Madras High Court|26 July, 2017

JUDGMENT / ORDER

The plaintiff filed the suit in OS No.22 of 2009 for specific performance and it was decreed in part granting the alternative relief of refund of advance.
2.According to the plaintiff the defendants entered into an agreement with him agreeing to sell the suit property for a consideration of Rs.10,76,000/- at the rate of Rs.2,00,000/- per acre. On the date of agreement i.e., on 17.05.2006, the plaintiff paid an advance of Rs.1,00,000/-, on 20.09.2006 and 09.10.2006 the plaintiff paid further advance of Rs.1,00,000/- and Rs.1,50,000/- respectively, leaving a balance of Rs.7,26,000/-. It is also seen from the agreement that the period of 5 months was fixed for performance of the contract. The plaintiff sent a notice demanding performance on 17.02.2009 and followed it up with the filing of the suit on 27.02.2009.

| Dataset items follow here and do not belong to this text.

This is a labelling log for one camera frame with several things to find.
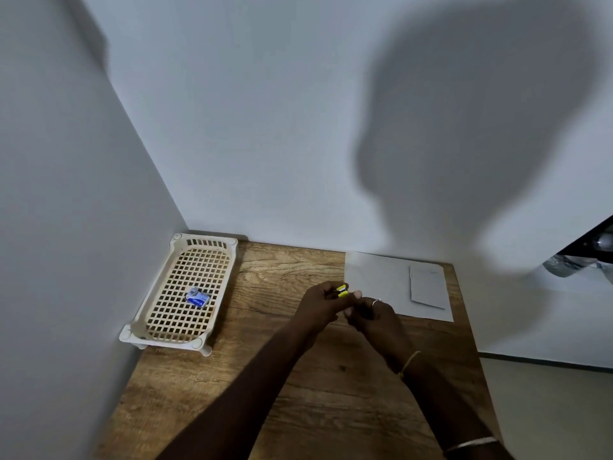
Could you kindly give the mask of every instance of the white plastic tray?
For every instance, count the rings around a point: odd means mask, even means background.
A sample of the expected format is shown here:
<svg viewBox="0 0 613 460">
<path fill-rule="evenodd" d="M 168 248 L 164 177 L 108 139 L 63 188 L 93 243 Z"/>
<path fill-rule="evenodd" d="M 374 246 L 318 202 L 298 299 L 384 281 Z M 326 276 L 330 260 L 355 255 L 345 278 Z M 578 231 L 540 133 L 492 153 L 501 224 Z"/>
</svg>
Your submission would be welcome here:
<svg viewBox="0 0 613 460">
<path fill-rule="evenodd" d="M 119 340 L 141 349 L 157 345 L 211 355 L 205 342 L 215 325 L 237 245 L 238 240 L 228 237 L 175 234 L 162 271 Z M 185 301 L 192 287 L 211 296 L 200 309 Z"/>
</svg>

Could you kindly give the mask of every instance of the hand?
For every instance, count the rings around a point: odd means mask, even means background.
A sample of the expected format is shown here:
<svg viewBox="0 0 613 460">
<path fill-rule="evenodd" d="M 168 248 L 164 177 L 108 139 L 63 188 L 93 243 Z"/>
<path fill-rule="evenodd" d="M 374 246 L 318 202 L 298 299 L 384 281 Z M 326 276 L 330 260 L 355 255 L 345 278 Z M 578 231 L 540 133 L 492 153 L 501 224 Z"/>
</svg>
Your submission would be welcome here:
<svg viewBox="0 0 613 460">
<path fill-rule="evenodd" d="M 331 322 L 338 319 L 337 313 L 357 304 L 362 297 L 360 291 L 349 293 L 341 298 L 335 292 L 337 287 L 347 283 L 324 282 L 307 289 L 298 305 L 294 317 L 288 327 L 293 331 L 302 332 L 307 339 L 307 349 L 315 343 L 317 335 Z"/>
<path fill-rule="evenodd" d="M 397 373 L 415 352 L 409 336 L 394 309 L 380 300 L 364 297 L 354 307 L 344 311 L 347 322 L 364 334 L 366 340 Z"/>
</svg>

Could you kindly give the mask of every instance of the bracelet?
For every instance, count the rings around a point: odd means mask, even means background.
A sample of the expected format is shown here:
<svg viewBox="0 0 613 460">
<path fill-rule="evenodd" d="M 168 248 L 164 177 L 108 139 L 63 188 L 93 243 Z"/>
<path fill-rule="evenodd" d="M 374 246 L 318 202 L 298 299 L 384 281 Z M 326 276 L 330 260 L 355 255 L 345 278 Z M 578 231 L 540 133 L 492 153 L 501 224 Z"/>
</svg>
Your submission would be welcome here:
<svg viewBox="0 0 613 460">
<path fill-rule="evenodd" d="M 449 447 L 447 450 L 443 451 L 443 455 L 447 456 L 449 452 L 453 452 L 458 449 L 463 449 L 465 447 L 475 447 L 478 445 L 489 444 L 492 442 L 498 442 L 498 439 L 492 436 L 479 437 L 479 439 L 473 439 L 472 441 L 462 442 L 461 444 L 455 445 L 453 447 Z"/>
<path fill-rule="evenodd" d="M 415 358 L 415 355 L 417 355 L 418 353 L 421 353 L 421 350 L 416 350 L 415 352 L 413 352 L 413 354 L 409 357 L 409 360 L 407 360 L 405 365 L 402 367 L 402 370 L 400 370 L 400 372 L 398 373 L 398 378 L 404 379 L 406 368 L 409 366 L 411 360 L 413 360 L 413 358 Z"/>
</svg>

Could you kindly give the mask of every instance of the wooden table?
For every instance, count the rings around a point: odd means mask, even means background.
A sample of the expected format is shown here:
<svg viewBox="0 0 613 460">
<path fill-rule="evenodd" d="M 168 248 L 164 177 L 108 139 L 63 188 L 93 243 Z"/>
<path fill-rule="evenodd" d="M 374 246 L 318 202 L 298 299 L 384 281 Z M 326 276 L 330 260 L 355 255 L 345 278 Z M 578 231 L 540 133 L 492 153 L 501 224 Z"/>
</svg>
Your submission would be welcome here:
<svg viewBox="0 0 613 460">
<path fill-rule="evenodd" d="M 96 457 L 153 459 L 291 317 L 304 291 L 342 280 L 344 253 L 242 243 L 215 326 L 213 354 L 148 347 Z M 402 317 L 416 346 L 500 435 L 453 266 L 455 323 Z M 251 459 L 442 459 L 409 390 L 341 318 L 297 363 Z"/>
</svg>

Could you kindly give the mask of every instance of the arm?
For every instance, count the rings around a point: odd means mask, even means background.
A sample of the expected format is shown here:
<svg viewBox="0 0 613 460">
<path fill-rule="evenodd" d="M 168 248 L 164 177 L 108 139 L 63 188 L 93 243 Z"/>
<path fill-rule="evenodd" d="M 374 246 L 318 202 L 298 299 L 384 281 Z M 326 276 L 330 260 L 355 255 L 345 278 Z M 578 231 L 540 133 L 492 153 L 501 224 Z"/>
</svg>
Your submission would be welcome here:
<svg viewBox="0 0 613 460">
<path fill-rule="evenodd" d="M 364 298 L 353 309 L 345 310 L 349 324 L 362 332 L 399 373 L 416 349 L 406 335 L 392 307 Z M 411 390 L 443 452 L 466 441 L 492 436 L 472 408 L 422 353 L 415 355 L 403 372 L 403 382 Z M 500 442 L 464 447 L 446 454 L 449 459 L 512 460 Z"/>
<path fill-rule="evenodd" d="M 336 314 L 361 293 L 326 299 L 343 283 L 311 287 L 295 316 L 277 331 L 238 377 L 195 418 L 157 460 L 246 459 L 270 408 L 301 355 Z"/>
</svg>

3. The defendants 1 and 3 would resist the suit contending that the partition dated 21.05.1993 said to have been entered into between the defendants is nominal one and same was not acted upon. It was also stated that because of the said reason the defendants 2 to 4 also joined the execution of the agreement. The execution of an agreement was admitted and the receipt an advance amount of Rs.3,50,000/- as claimed by the plaintiff is also admitted. The defendants would further contend that the suit is belated and the plaintiff was not ready and willing to perform his part of contract. It was also claimed that the suit is barred by limitation. On the above pleadings the defendants sought for dismissal of the suit. The defendants 2 and 4 filed a separate but identical written statement.
4. The learned Trial Judge framed the following issues for determination in the suit.
1.Whether the 1st defendant alone is the absolute owner of the suit property?
2.Whether the partition deed dated 21.05.1993 is a nominal one and not acted upon?
3.Whether the plaintiff is estopped from stating that the 1st defendant alone is the absolute owner of the suit property?
4.Whether the plaintiff was ready and willing specifically to perform the suit agreement on his part?
5.Whether time is not essence of the suit agreement?
6.Whether the plaintiff is entitled to get a sum of Rs.3,50,000/- together with interest at the rate of 18% per annum from the date of suit?
7.Whether the plaintiff is entitled to the relief of Specific performance as per suit agreement?
8.Whether there is cause of action for the suit?
9.To what relief the plaintiff is entitled to?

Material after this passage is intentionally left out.